Java Regex to get 11 words before and after specific word recursively

AndroidHacker :

I am trying to get 11 words before and after a specific word in String.

For Ex:

and WINSOCK 2.0 in Visual Studio 2012/2013, compiled as Release for use on 64-bit and 32-bit Windows Servers. Client application discovers and validates qualifying Windows Server product

Now here the challenge is to identify word like 32 which is connected to word bit with hyhen.
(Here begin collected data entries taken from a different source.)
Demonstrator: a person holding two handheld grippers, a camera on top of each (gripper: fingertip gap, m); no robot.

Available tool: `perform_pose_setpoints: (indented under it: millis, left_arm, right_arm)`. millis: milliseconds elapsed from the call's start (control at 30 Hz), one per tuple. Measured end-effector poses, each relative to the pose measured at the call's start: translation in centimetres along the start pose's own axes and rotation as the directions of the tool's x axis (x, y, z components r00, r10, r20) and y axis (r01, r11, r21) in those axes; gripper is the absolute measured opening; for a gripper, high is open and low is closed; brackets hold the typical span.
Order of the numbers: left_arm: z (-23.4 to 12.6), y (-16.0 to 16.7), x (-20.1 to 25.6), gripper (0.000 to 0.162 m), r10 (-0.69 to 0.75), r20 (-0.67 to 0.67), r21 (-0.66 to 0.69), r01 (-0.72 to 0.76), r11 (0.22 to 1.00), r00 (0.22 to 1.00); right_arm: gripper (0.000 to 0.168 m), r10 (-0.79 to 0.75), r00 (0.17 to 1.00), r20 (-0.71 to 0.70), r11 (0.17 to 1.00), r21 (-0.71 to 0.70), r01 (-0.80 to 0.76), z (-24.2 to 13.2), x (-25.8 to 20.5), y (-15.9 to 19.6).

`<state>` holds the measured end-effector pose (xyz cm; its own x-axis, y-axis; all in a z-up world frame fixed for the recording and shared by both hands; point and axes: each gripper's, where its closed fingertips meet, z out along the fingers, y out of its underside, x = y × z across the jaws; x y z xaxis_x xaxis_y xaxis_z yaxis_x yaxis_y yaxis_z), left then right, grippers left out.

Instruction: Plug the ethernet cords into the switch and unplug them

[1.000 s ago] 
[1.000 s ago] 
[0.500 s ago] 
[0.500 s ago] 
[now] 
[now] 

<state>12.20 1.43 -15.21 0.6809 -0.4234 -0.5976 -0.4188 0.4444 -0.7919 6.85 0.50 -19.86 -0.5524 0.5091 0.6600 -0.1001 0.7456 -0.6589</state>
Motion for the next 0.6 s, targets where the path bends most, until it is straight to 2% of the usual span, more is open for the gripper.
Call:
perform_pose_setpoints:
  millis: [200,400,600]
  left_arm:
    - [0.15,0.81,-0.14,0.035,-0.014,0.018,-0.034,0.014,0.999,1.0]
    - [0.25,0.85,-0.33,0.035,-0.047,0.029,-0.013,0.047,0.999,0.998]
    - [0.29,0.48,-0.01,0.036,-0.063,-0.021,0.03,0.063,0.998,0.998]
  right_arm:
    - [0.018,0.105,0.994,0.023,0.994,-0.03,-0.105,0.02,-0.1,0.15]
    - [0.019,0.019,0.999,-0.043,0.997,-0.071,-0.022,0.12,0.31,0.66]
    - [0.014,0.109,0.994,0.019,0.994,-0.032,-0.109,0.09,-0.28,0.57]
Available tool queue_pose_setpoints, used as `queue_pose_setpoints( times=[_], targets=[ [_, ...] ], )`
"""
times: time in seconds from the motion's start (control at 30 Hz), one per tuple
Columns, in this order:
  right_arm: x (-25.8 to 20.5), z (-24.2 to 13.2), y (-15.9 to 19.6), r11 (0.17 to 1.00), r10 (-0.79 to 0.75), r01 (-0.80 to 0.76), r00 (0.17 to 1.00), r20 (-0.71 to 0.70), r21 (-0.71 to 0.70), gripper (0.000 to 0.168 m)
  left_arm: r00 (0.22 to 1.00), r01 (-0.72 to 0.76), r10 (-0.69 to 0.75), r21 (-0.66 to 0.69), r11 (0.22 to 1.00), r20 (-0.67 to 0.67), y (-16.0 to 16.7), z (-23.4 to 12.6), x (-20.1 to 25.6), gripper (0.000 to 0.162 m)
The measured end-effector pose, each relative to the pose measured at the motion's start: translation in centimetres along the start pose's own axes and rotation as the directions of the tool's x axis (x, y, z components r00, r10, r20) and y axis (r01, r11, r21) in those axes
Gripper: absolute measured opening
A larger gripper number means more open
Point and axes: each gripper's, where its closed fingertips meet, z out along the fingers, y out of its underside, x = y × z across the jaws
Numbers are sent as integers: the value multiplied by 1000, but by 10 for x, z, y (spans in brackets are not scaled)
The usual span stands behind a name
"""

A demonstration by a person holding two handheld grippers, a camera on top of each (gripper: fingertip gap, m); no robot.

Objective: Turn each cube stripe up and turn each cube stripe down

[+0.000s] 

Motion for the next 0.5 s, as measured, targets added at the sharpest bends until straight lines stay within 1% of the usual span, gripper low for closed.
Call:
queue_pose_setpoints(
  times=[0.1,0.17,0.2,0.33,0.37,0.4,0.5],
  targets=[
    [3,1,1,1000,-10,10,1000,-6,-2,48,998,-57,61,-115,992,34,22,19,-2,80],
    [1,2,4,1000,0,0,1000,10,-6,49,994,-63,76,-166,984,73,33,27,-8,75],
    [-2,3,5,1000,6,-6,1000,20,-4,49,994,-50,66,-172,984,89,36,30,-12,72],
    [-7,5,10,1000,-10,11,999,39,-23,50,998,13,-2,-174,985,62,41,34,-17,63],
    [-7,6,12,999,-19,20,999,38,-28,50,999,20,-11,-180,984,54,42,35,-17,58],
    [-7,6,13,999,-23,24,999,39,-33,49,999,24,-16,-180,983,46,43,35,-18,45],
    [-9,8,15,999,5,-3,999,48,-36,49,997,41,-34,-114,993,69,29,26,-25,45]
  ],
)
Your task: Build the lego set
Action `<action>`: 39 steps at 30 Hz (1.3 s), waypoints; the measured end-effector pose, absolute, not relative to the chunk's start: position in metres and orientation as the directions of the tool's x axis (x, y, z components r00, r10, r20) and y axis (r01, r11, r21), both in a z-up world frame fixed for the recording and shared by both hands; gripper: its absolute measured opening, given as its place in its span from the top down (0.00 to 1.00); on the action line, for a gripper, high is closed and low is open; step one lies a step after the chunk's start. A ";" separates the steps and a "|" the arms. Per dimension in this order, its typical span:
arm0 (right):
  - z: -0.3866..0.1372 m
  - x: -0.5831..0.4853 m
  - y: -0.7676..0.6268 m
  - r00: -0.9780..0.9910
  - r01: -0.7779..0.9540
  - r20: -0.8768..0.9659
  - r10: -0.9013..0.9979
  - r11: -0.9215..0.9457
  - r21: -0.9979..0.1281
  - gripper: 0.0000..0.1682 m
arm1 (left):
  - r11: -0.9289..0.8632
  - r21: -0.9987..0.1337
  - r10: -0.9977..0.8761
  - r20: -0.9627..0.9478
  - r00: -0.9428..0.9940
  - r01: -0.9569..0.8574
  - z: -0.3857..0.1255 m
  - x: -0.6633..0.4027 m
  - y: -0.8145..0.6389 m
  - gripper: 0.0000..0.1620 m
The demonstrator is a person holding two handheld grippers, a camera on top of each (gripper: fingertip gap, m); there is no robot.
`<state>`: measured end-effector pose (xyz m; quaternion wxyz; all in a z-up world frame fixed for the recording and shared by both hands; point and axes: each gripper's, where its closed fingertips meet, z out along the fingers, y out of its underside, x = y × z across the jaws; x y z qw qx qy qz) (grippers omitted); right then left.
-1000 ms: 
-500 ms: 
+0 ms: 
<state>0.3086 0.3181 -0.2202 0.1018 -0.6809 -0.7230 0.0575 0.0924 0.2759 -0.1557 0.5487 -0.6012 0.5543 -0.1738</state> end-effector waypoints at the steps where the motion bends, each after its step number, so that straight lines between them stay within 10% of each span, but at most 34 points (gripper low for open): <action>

If I change this word to 32+bit instead of 32-bit... the regex identifies and gets me 11 word before and after the sentence.

My regex looks like

Pattern pattern = Pattern.compile("(?<!-)\\b(?<!&)(" + "\\b" + word + "\\b" + ")(?!&)\\b(?!-)(?:[^a-zA-Z'-]+[a-zA-Z'-]+){0,11}");

I seek any help in this.

PS Note* I am not able to identify words attached with hyphen

@Solution Thanks to @Wiktor

\\b(?<!&)\\b" + word + "\\b(?!&)(?:[^a-zA-Z']+[a-zA-Z'-]+){0,11}

Thanks.

Wiktor Stribiżew :

You may "take out" the hyphen from the regex:

"\\b(?<!&)" + word + "\\b(?!&)(?:[^a-zA-Z']+[a-zA-Z'-]+){0,11}"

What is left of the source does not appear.